──────── Provided material

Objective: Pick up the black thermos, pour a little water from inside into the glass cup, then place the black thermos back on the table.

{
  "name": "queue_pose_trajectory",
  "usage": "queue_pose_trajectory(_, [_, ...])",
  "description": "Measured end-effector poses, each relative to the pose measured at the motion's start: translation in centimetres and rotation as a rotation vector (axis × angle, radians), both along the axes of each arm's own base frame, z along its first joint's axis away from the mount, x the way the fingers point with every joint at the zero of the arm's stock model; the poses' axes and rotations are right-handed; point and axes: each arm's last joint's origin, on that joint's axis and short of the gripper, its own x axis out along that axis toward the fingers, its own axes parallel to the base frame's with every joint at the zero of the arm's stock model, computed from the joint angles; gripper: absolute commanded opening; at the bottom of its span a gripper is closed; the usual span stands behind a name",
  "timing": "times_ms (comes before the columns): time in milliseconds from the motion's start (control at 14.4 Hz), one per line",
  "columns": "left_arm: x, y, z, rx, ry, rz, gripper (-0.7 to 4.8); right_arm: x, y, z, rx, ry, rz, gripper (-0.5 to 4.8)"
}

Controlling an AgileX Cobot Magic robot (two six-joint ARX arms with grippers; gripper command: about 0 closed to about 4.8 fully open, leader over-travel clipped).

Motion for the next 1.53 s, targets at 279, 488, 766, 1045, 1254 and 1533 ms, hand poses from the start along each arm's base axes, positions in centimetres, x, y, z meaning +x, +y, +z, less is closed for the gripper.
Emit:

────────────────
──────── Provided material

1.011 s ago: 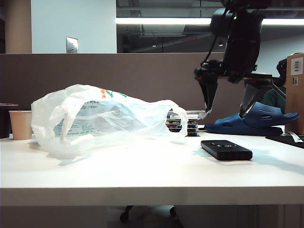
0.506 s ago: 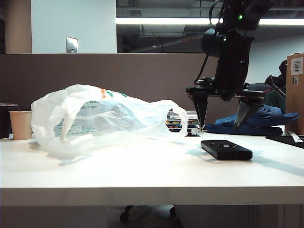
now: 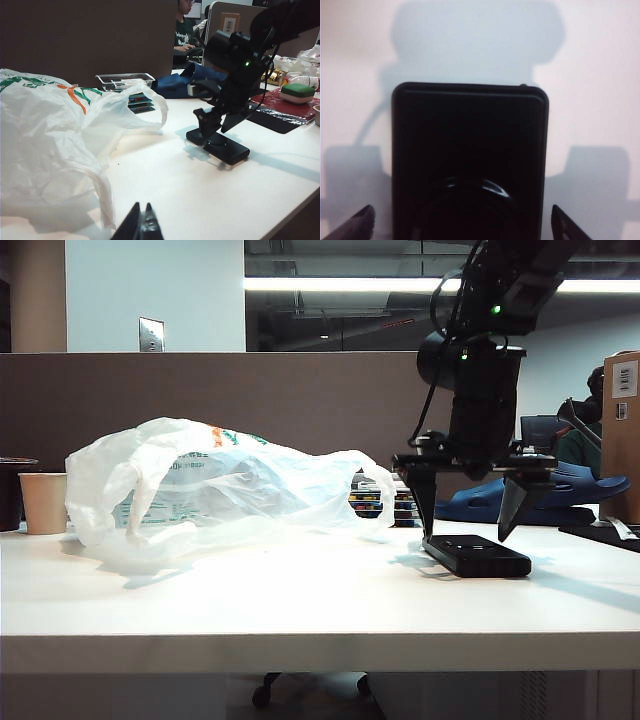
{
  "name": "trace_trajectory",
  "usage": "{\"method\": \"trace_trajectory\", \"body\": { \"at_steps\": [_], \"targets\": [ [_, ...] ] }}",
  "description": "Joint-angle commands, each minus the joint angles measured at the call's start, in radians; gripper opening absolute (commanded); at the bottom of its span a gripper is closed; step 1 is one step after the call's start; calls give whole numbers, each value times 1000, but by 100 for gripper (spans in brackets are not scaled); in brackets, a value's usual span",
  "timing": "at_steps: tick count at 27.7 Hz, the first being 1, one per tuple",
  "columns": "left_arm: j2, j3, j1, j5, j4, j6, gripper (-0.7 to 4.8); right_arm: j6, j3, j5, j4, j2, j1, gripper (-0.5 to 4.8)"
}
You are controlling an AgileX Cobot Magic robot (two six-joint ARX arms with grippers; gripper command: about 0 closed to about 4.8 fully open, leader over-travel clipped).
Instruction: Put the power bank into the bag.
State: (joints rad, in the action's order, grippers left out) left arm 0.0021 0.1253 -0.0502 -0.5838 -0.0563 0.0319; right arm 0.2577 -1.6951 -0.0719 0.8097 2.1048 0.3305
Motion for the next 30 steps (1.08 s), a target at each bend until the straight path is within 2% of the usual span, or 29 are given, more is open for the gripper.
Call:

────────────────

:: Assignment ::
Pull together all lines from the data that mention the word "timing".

:: Solution ::
  "timing": "times_ms (comes before the columns): time in milliseconds from the motion's start (control at 14.4 Hz), one per line",
  "timing": "at_steps: tick count at 27.7 Hz, the first being 1, one per tuple",

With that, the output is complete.